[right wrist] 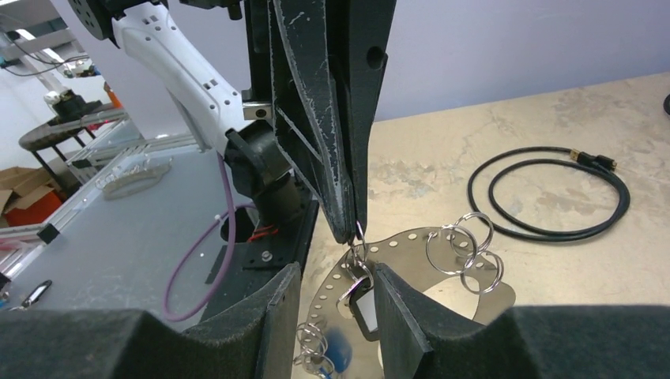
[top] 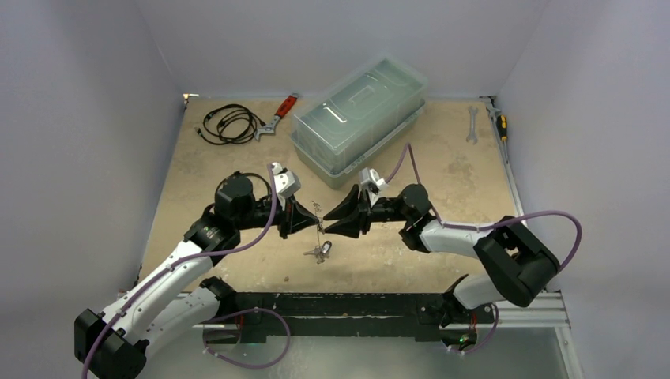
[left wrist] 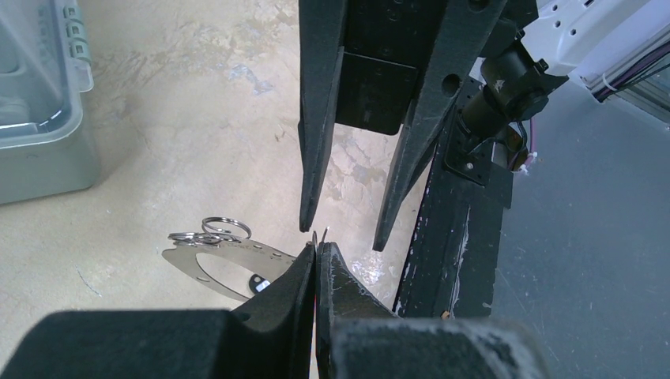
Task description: Put the keys on the keyring
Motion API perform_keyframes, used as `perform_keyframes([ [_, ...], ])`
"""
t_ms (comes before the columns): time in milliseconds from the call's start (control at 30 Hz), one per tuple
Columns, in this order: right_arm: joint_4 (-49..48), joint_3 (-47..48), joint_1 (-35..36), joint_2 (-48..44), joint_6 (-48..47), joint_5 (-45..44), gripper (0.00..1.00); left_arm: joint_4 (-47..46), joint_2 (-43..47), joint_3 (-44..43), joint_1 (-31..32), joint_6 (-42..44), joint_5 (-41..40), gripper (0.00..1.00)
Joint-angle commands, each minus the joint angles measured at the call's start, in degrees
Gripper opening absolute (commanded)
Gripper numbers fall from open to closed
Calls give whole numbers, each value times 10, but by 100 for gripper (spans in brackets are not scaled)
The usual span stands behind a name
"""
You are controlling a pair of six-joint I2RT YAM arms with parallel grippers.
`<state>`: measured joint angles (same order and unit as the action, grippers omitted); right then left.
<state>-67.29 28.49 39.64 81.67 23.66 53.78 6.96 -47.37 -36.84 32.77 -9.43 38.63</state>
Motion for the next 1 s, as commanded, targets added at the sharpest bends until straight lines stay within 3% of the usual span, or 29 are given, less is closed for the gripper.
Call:
perform_keyframes([
  [0,-48,33,-1,10,23,16,42,-31,8,-3,4,-1,13,0],
  [600,-50,53,-1,48,35,5,36,-29,7,-3,4,-1,12,0],
  [767,-54,56,-1,48,42,5,22,-29,7,-3,4,-1,12,0],
  [933,-56,60,-1,52,50,12,0,-28,6,-3,5,0,9,0],
  [967,-60,60,-1,52,53,13,0,-28,6,-3,5,0,9,0],
])
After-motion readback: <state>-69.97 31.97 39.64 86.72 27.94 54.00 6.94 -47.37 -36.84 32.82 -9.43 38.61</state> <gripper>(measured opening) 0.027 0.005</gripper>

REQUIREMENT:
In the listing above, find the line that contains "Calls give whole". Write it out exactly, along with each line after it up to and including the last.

TASK OUTPUT:
Calls give whole numbers, each value times 10, but by 100 for gripper (spans in brackets are not scaled)
The usual span stands behind a name
"""
You are controlling a pair of six-joint I2RT YAM arms with parallel grippers.
`<state>`: measured joint angles (same order and unit as the action, grippers omitted); right then left.
<state>-67.29 28.49 39.64 81.67 23.66 53.78 6.96 -47.37 -36.84 32.77 -9.43 38.63</state>
Motion for the next 1 s, as commanded, targets added at the sharpest bends until straight lines stay within 3% of the usual span, or 29 are given, less is closed for the gripper.
Call:
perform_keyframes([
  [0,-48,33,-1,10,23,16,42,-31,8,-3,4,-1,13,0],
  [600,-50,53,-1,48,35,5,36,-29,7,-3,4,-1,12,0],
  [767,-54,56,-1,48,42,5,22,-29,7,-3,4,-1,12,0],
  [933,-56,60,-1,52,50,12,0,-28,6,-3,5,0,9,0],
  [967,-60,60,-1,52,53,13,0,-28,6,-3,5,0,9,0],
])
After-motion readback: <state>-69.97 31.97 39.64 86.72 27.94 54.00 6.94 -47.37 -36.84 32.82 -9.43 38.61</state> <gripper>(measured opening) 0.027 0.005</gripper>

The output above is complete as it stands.